MATERIAL TO PROCESS section start
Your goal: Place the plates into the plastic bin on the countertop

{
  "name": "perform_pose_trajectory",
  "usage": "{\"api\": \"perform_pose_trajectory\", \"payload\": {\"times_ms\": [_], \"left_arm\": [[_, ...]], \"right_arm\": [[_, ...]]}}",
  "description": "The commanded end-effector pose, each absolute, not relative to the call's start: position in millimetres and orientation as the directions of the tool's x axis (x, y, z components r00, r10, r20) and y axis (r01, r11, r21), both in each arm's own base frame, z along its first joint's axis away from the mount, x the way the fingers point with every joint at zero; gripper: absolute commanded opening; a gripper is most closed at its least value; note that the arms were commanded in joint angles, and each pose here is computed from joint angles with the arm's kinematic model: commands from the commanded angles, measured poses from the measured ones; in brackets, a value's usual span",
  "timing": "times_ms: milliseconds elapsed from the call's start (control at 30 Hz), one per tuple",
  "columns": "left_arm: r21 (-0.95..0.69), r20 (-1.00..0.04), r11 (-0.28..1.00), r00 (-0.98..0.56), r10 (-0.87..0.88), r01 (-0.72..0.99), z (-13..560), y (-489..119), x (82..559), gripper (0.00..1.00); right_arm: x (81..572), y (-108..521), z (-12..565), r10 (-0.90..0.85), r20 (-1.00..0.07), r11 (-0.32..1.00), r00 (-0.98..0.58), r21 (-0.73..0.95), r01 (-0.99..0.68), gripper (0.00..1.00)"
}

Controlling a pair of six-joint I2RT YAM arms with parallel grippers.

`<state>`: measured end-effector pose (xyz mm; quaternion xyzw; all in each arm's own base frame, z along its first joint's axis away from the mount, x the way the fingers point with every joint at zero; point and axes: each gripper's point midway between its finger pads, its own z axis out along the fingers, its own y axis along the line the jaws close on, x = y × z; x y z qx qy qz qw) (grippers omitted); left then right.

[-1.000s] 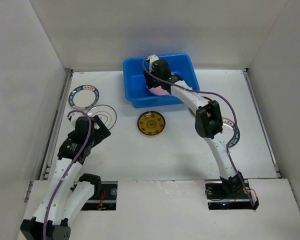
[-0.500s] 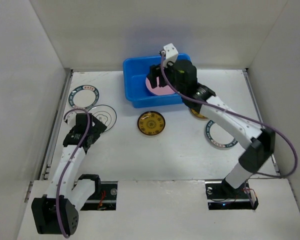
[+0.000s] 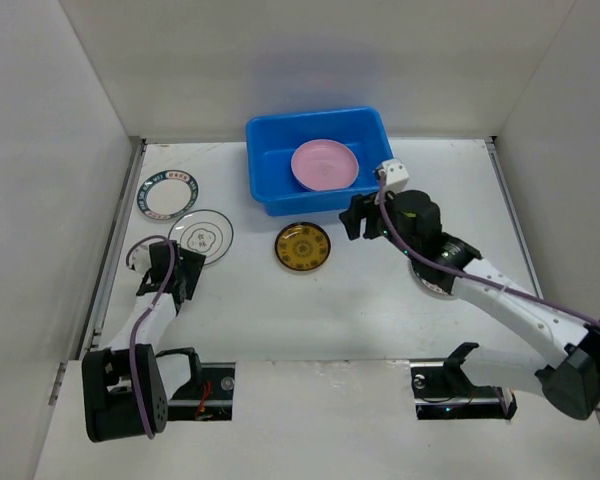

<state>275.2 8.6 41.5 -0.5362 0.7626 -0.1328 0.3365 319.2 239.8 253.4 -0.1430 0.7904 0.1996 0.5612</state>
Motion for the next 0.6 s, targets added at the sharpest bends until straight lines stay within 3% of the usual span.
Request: {"api": "perform_pose_trajectory", "payload": {"times_ms": [0, 400, 567], "left_arm": [[-0.681, -0.319, 0.289, -0.083, -0.944, -0.673, 47, 11, 297, 0.62], [-0.710, -0.265, 0.202, -0.010, -0.964, -0.675, 11, 20, 307, 0.35], [-0.700, -0.256, 0.192, -0.010, -0.967, -0.688, 6, 19, 305, 0.07]], "right_arm": [[315, 221, 290, 0.119, -0.960, 0.879, -0.252, 0.220, -0.423, 0.75], [301, 185, 276, 0.151, -0.955, 0.898, -0.256, 0.241, -0.367, 0.75], [298, 178, 272, 0.156, -0.953, 0.905, -0.260, 0.244, -0.350, 0.74]]}}
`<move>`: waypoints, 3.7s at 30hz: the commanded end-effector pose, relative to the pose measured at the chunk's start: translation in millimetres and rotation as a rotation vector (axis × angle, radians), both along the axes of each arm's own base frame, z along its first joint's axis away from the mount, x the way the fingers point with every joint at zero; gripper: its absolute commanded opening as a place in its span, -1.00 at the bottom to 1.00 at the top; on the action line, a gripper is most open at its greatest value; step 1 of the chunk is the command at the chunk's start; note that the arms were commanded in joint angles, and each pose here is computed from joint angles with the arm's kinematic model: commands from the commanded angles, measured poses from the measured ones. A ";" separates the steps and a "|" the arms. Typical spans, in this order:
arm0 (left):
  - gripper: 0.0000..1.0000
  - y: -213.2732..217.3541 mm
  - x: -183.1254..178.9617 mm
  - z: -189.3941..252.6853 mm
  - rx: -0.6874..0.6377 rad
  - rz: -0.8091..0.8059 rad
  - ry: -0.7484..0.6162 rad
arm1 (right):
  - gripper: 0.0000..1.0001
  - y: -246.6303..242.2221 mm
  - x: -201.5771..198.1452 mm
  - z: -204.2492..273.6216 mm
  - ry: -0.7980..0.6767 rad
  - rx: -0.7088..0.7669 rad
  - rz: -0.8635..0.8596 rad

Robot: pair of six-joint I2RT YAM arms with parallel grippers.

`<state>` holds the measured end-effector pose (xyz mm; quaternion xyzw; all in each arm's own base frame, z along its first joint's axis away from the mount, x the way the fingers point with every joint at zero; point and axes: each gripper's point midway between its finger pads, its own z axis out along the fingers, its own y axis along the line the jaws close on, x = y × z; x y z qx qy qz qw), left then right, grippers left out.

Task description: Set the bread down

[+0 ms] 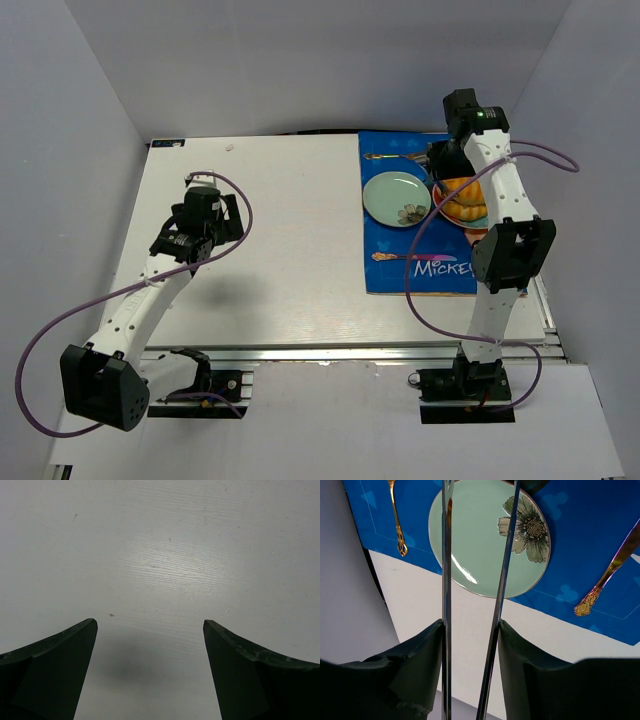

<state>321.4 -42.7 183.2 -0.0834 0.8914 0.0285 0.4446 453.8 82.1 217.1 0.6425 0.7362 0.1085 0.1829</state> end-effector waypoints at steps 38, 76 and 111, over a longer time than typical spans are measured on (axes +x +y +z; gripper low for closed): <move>0.96 12.2 0.6 14.1 0.055 0.033 -0.051 | -1.00 4.0 -36.4 48.9 -0.193 -0.022 0.002; 0.97 7.4 9.0 46.2 -0.008 0.066 -0.112 | -1.00 71.7 -153.3 -5.6 -0.272 -0.257 1.191; 0.96 13.5 10.7 37.0 0.026 0.100 -0.069 | -0.47 43.5 -103.1 -26.3 -0.189 -0.337 1.102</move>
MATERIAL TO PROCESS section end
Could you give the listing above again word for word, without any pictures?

Your goal: Place the plates into the plastic bin on the countertop

{
  "name": "perform_pose_trajectory",
  "usage": "{\"api\": \"perform_pose_trajectory\", \"payload\": {\"times_ms\": [_], \"left_arm\": [[_, ...]], \"right_arm\": [[_, ...]]}}",
  "description": "The commanded end-effector pose, each absolute, not relative to the call's start: position in millimetres and orientation as the directions of the tool's x axis (x, y, z components r00, r10, r20) and y axis (r01, r11, r21), both in each arm's own base frame, z along its first joint's axis away from the mount, x the way the fingers point with every joint at zero; gripper: absolute commanded opening; a gripper is most closed at its least value; note that the arms were commanded in joint angles, and each pose here is computed from joint angles with the arm's kinematic model: commands from the commanded angles, measured poses from the measured ones; in brackets, a value's usual span",
  "timing": "times_ms: milliseconds elapsed from the call's start (control at 30 Hz), one per tuple",
  "columns": "left_arm: r21 (-0.95..0.69), r20 (-1.00..0.04), r11 (-0.28..1.00), r00 (-0.98..0.56), r10 (-0.87..0.88), r01 (-0.72..0.99), z (-13..560), y (-489..119), x (82..559), gripper (0.00..1.00); right_arm: x (81..572), y (-108..521), z (-12..565), r10 (-0.90..0.85), r20 (-1.00..0.07), r11 (-0.32..1.00), r00 (-0.98..0.58), r21 (-0.73..0.95), r01 (-0.99..0.68), gripper (0.00..1.00)"
}

Controlling a pair of six-joint I2RT YAM arms with parallel grippers.

`<state>`: measured end-effector pose (xyz mm; quaternion xyzw; all in each arm's own base frame, z along its first joint's axis away from the mount, x the way the fingers point with every joint at zero; point and axes: each gripper's point midway between its finger pads, its own z axis out along the fingers, its own y axis along the line the jaws close on, x = y × z; x y z qx qy qz qw) (grippers omitted); left then right.

[-1.000s] 
[-0.500s] 
[+0.000s] 

<state>275.2 8.6 41.5 -0.5362 0.7626 -0.1328 0.3365 319.2 239.8 253.4 -0.1430 0.7904 0.1996 0.5612</state>
Motion for the next 0.6 s, targets added at the sharpest bends until straight lines stay within 3% of the usual span.
Request: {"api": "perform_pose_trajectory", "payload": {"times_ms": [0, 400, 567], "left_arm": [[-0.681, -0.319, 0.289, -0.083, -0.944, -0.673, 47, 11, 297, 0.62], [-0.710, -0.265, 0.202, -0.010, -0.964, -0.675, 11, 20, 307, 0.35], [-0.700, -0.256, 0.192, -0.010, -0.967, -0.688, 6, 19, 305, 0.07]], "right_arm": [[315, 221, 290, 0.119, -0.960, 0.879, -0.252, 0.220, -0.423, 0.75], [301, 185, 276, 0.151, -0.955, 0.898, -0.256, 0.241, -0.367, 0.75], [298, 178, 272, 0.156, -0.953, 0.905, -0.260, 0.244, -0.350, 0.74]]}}
`<move>`: waypoints, 3.7s at 30hz: the commanded end-effector pose, relative to the pose measured at the chunk's start: translation in millimetres and rotation as a rotation vector (axis × angle, radians), both along the axes of each arm's own base frame, z along its first joint's axis away from the mount, x the way the fingers point with every joint at zero; gripper: its absolute commanded opening as a place in its span, -1.00 at the bottom to 1.00 at the top; on the action line, a gripper is most open at its greatest value; step 1 of the chunk is the command at the chunk's start; note that the arms were commanded in joint angles, and each pose here is computed from joint angles with the arm's kinematic model: commands from the commanded angles, measured poses from the measured ones. A ";" separates the steps and a "|" the arms. Typical spans, in this order:
arm0 (left):
  - gripper: 0.0000..1.0000
  - y: -213.2732..217.3541 mm
  - x: -183.1254..178.9617 mm
  - z: -189.3941..252.6853 mm
  - rx: -0.6874..0.6377 rad
  - rz: -0.8091..0.8059 rad
  - ry: -0.7484..0.6162 rad
arm1 (right):
  - gripper: 0.0000..1.0001
  - y: -246.6303..242.2221 mm
  - x: -201.5771..198.1452 mm
  - z: -204.2492..273.6216 mm
  - ry: -0.7980..0.6767 rad
  - rx: -0.7088..0.7669 rad
  - rz: -0.8635..0.8596 rad

Robot: pair of six-joint I2RT YAM arms with parallel grippers.

`<state>` holds the measured end-effector pose (xyz mm; quaternion xyzw; all in each arm's own base frame, z along its first joint's axis away from the mount, x the way the fingers point with every joint at zero; point and axes: each gripper's point midway between its finger pads, its own z axis out along the fingers, its own y axis along the line the jaws close on, x = y × z; x y z qx qy qz qw), left then right, grippers left out.

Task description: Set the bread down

[+0 ms] 

<state>321.4 -42.7 183.2 -0.0834 0.8914 0.0285 0.4446 453.8 82.1 217.1 0.6425 0.7362 0.1085 0.1829</state> end-effector waypoints at steps 38, 76 and 111, over a longer time than typical spans are measured on (axes +x +y +z; gripper low for closed): <move>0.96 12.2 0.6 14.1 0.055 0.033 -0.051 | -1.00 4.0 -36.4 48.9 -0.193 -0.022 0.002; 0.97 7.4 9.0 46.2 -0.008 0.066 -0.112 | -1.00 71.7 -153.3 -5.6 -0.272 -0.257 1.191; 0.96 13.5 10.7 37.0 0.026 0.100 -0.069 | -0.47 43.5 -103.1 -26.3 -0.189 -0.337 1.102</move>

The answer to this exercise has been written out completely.